### [Action item]
For each line of the data that includes the word "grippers", copy the line.

--- Data segment Enclosed Below ---

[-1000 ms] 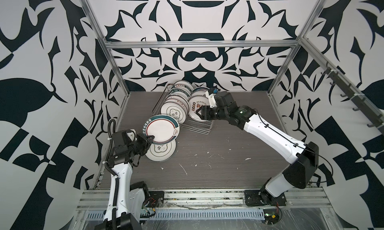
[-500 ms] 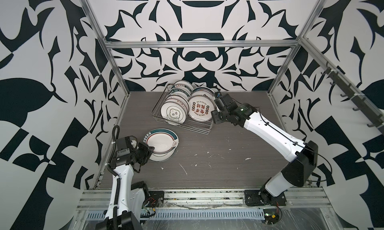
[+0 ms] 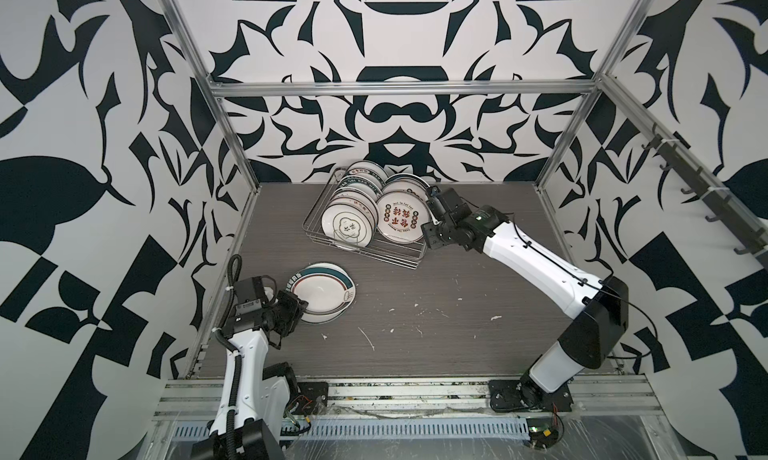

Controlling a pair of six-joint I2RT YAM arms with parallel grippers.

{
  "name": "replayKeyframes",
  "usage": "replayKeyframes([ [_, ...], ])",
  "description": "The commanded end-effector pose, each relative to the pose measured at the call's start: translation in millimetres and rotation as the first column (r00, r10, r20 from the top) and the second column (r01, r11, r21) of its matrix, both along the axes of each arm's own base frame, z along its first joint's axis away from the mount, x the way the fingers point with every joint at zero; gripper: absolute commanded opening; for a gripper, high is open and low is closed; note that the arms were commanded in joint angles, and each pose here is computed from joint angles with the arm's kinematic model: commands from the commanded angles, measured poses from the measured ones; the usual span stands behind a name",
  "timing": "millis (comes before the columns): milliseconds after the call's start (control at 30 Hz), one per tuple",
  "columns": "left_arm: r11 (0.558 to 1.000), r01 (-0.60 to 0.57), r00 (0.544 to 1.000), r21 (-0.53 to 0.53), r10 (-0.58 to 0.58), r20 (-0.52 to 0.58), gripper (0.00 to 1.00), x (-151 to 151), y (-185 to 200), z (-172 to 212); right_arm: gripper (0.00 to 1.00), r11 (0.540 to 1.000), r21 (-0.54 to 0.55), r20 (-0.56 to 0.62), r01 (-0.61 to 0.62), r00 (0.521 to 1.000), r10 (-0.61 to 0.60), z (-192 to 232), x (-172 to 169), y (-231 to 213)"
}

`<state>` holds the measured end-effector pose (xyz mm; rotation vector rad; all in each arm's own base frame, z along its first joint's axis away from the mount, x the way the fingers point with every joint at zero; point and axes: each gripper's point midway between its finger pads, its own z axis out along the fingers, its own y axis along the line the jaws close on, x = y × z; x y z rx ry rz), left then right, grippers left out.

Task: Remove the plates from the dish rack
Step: 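Position the right gripper at the next plate in the rack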

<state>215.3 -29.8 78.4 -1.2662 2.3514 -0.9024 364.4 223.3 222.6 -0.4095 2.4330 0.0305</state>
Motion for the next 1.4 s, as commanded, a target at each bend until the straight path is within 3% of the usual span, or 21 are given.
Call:
replayKeyframes([
  [0, 1.0, 0.009, 1.0, 0.008, -0.009, -0.008, 0.12, -2, 0, -5, 0.65, 1.0, 0.021, 0.026, -0.001, 1.0, 0.0, 13, 2, 0],
  [233, 1.0, 0.005, 1.0, 0.017, -0.004, -0.03, 0.23, -4, 2, -10, 0.66, 1.0, 0.028, 0.023, -0.005, 1.0, 0.005, 12, 1, 1],
  [467, 0.999, -0.006, 0.998, 0.041, 0.009, -0.058, 0.45, -6, 7, -13, 0.67, 0.999, 0.042, 0.014, -0.017, 1.0, 0.017, 10, 0, 4],
  [833, 0.997, -0.011, 0.992, 0.08, 0.021, -0.125, 0.6, -6, 16, -21, 0.67, 0.998, 0.048, 0.005, -0.044, 0.999, 0.044, 5, -4, 6],
  [900, 0.996, -0.014, 0.991, 0.088, 0.026, -0.135, 0.75, -6, 18, -21, 0.67, 0.997, 0.054, 0.005, -0.052, 0.999, 0.052, 5, -5, 8],
  [1367, 0.995, 0.013, 0.989, 0.1, 0.002, -0.149, 0.76, 9, 23, -17, 0.67, 0.996, 0.053, 0.009, -0.073, 0.997, 0.073, 0, -6, 9],
])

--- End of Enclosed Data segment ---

### [Answer section]
Controlling a pair of six-joint I2RT YAM arms with parallel grippers.
`<state>` holds the measured end-effector pose (xyz mm; rotation vector rad; all in each arm's own base frame, z along its first joint's axis away from the mount, x the way the fingers point with every joint at zero; point and axes: each gripper's point midway between its finger pads, its own z axis out along the fingers, its own y axis along the line the jaws close on, x = y × z; x y z rx ry rz), left then right, grippers left out.

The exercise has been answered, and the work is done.